Catherine Whistler of the Ashmolean Museum and Kent’s Ben Thomas have been awarded a Leverhulme research project grant for £135265 over the next two years. It will support a series of research workshops and events taking an interdisciplinary approach to the study of Raphael’s drawings. This research will also contribute towards an exhibition at the Ashmolean Museum in Oxford, co-curated by Catherine Whistler and Ben Thomas, which will open in 2017, and then move to the Albertina in Vienna. The exhibition is entitled Raphael and the Eloquence of Drawing, and will use ‘eloquence’ as a conceptual tool to reassess Raphael’s drawings – both in terms of the rhetorical ideas that were current in the sixteenth-century culture for which Raphael produced his works, and in terms of the material and gestural eloquence of the drawings themselves.

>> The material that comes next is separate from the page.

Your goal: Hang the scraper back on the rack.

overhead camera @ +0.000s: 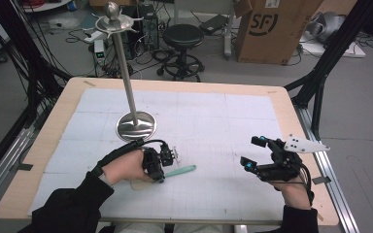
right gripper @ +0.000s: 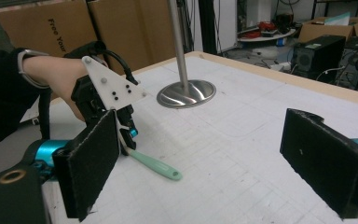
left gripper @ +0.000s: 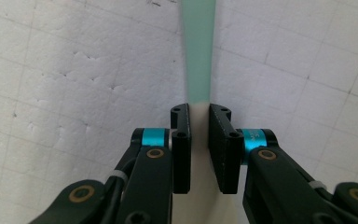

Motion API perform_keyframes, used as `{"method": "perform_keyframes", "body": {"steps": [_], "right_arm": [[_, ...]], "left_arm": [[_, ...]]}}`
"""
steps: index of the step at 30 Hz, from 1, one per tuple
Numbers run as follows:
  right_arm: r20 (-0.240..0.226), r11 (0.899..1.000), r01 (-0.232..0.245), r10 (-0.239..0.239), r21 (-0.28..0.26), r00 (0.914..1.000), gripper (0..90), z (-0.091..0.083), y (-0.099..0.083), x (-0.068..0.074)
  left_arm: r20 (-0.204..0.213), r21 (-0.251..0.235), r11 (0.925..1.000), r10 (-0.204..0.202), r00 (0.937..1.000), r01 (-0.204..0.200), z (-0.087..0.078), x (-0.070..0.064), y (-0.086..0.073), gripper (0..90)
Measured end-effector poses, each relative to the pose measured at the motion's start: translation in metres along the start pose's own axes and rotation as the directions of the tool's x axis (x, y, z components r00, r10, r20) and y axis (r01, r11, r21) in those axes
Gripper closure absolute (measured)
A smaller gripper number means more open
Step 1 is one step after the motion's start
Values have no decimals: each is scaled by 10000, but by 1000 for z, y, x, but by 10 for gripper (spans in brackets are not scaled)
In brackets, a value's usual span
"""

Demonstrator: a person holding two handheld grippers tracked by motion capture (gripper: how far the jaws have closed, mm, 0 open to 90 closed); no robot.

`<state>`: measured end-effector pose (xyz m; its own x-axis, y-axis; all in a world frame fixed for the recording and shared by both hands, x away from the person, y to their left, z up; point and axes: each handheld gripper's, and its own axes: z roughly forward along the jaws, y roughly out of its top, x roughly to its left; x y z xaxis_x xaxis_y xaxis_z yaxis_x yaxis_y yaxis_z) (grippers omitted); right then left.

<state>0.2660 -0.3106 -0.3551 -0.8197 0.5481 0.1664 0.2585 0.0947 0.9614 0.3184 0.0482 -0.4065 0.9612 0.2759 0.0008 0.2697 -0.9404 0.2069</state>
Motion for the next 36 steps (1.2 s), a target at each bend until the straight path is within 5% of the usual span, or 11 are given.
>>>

Dr Ben Thomas has also recently been elected the Chair of the Museums & Exhibitions Group of the Association of Art Historians. One of five members’ groups within the national organization for art historians, the Museums and Exhibitions Members’ Group represents the interests of museums and gallery professionals in the UK, and members who are interested in pursuing a career in a museum or gallery. It promotes dialogues between academics and curators, and acts as an advocate for art historical research in museums.
As well as these successes, Ben has recently published an article on the sculptor Alfred Drury in Sculpture Journal and a short biography of the art historian Edgar Wind in the Polish sociological journal Stan Rzeczy (State of Affairs).